- [Data to examine]:
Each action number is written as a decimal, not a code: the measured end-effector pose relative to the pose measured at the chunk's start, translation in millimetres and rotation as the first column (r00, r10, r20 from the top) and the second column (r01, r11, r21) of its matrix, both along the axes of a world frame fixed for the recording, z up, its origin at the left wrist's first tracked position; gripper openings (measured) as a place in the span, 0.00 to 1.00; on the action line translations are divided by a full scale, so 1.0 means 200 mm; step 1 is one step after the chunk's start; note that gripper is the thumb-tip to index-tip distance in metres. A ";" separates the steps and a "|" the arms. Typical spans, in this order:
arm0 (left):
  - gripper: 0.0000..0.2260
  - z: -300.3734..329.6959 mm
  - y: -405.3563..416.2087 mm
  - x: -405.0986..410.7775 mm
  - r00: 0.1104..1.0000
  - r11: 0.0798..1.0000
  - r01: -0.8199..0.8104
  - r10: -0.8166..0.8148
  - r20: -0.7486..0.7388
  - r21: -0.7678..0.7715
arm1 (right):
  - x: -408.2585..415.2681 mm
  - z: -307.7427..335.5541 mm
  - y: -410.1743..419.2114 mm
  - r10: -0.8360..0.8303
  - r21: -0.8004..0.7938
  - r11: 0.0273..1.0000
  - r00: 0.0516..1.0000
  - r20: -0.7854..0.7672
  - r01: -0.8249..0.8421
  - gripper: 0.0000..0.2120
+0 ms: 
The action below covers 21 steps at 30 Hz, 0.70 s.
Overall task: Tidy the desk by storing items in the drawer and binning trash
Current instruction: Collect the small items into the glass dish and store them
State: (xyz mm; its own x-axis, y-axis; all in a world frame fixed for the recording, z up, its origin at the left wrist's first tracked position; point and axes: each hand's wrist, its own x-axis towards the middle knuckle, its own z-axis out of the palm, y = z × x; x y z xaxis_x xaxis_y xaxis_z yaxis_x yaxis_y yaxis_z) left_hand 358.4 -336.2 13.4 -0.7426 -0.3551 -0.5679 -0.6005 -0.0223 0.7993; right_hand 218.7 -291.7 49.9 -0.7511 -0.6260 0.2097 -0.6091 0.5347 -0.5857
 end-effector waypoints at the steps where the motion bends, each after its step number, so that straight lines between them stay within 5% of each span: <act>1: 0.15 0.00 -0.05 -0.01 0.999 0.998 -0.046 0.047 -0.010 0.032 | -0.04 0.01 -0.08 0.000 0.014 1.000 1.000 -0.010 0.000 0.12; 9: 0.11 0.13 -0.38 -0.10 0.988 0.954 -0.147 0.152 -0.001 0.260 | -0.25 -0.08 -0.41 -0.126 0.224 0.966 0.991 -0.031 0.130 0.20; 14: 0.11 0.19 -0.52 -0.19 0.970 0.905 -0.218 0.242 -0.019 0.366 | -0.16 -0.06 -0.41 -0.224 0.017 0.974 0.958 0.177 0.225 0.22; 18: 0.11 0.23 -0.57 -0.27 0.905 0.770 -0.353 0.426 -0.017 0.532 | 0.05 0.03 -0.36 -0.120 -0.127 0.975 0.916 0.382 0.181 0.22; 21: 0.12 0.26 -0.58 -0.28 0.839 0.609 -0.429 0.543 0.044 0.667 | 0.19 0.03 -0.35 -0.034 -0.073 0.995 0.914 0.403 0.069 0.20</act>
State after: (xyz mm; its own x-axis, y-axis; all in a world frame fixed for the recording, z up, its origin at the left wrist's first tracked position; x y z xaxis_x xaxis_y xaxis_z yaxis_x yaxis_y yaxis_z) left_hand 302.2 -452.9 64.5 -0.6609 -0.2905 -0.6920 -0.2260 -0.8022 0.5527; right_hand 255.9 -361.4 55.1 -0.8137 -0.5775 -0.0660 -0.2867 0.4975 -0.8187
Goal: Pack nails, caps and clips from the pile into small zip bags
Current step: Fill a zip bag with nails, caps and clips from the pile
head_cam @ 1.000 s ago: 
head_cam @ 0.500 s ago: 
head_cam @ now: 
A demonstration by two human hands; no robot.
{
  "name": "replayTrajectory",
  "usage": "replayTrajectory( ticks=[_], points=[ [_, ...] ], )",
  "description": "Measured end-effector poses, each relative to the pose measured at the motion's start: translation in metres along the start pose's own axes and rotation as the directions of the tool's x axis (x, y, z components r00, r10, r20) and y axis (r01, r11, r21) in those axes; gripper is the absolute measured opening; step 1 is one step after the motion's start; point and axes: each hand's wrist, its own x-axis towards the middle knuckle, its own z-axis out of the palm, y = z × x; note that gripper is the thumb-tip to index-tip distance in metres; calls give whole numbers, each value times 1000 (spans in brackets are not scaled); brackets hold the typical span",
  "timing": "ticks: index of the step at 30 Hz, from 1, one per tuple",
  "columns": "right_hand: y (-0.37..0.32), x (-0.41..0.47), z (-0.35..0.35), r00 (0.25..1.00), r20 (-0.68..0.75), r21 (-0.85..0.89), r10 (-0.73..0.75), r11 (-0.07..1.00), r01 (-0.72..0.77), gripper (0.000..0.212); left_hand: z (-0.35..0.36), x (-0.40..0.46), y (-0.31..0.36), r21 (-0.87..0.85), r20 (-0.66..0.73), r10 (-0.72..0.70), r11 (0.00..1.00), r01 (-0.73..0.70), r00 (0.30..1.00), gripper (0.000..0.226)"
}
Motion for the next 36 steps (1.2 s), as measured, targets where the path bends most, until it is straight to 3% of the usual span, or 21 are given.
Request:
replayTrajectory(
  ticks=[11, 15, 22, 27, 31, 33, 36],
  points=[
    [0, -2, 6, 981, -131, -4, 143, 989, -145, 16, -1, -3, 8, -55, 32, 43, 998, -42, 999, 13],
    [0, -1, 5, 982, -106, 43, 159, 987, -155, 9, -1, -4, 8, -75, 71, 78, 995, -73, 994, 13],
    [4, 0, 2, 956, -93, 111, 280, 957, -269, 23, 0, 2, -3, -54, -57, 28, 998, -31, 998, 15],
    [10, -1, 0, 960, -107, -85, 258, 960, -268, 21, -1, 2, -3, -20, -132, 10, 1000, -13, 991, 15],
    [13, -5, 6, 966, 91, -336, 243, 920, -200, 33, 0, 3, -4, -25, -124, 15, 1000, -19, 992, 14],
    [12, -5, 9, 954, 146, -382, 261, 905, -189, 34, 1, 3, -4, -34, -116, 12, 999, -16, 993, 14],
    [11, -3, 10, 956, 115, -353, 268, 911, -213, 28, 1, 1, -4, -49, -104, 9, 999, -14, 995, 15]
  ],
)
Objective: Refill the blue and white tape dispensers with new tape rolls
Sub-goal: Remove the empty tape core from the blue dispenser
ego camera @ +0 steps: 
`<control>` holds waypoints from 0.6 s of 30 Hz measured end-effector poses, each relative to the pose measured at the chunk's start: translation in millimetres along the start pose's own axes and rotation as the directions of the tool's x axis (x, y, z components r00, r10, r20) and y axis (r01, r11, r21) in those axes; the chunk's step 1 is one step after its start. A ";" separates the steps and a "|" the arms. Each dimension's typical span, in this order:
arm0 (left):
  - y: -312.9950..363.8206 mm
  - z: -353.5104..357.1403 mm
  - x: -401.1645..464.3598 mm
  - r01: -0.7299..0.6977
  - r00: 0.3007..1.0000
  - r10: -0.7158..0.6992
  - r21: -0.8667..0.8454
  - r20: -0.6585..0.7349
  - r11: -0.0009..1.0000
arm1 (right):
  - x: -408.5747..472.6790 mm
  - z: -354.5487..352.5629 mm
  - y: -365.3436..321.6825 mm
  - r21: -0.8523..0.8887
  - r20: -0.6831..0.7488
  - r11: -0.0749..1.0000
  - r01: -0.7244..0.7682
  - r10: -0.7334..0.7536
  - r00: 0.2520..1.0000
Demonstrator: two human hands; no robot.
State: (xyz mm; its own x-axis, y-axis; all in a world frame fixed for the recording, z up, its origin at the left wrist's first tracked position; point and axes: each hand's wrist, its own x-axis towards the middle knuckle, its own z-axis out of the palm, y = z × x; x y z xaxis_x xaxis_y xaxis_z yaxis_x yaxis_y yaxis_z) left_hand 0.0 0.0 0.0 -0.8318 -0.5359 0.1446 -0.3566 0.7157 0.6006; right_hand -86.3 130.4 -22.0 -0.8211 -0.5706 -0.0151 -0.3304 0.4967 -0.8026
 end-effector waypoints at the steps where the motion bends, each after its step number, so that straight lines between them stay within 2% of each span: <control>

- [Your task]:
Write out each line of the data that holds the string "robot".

- [Response to this task]:
A demonstration by two human hands; no robot.
Demonstrator: two human hands; no robot.

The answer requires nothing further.